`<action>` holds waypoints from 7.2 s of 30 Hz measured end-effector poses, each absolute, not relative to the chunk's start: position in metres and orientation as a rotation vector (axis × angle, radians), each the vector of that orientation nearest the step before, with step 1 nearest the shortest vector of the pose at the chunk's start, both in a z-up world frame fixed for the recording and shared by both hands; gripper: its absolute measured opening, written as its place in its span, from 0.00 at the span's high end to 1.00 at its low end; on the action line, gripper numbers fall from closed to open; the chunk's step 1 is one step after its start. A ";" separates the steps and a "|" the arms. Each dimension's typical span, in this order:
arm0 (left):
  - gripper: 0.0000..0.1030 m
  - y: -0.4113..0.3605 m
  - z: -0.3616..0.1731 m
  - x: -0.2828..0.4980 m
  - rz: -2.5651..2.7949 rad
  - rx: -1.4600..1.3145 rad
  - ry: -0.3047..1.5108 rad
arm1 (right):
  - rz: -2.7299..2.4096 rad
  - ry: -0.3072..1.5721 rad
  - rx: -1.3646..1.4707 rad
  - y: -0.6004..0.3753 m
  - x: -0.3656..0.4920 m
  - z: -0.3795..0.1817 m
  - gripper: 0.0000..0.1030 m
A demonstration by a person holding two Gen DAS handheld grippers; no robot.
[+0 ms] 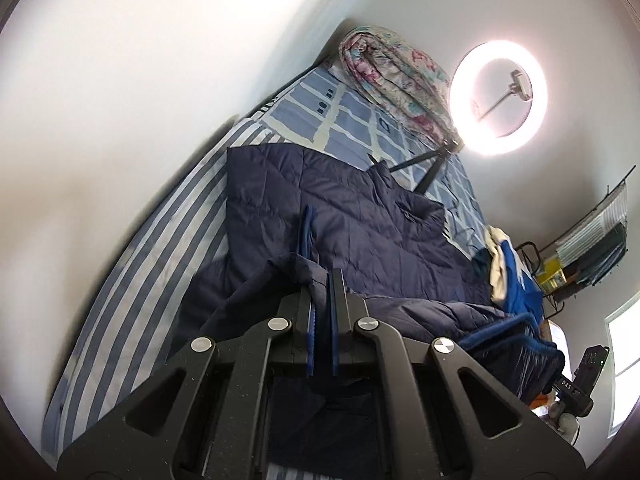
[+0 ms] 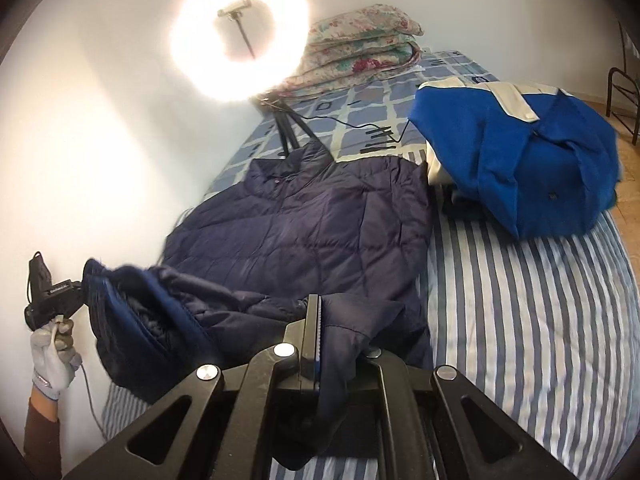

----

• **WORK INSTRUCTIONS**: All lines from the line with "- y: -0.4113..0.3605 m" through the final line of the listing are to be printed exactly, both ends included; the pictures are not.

• **OUTPUT**:
  - y: -0.4113..0.3605 m
  - z: -0.3616..0.1731 m
  - x: -0.2828..0.4980 m
  - rz: -2.5651..2.7949 rad
  - rx: -1.4600..1.3145 rad
  - ry: -0.3047..1.5108 rad
arm1 (right):
  - rz: -2.7299..2.4096 rad
  - ry: -0.3072..1.5721 rad
  - rx: -1.3646..1.4707 rad
  - y: -0.6004..0.3753 m
  - x: -0.3656..0.4920 m
  - z: -0.3795..0.1817 m
  - gripper: 0.0000..0.1030 m
A demonstration by a person holding two Gen DAS handheld grippers; no robot.
[+0 ms] 
[+0 ms] 

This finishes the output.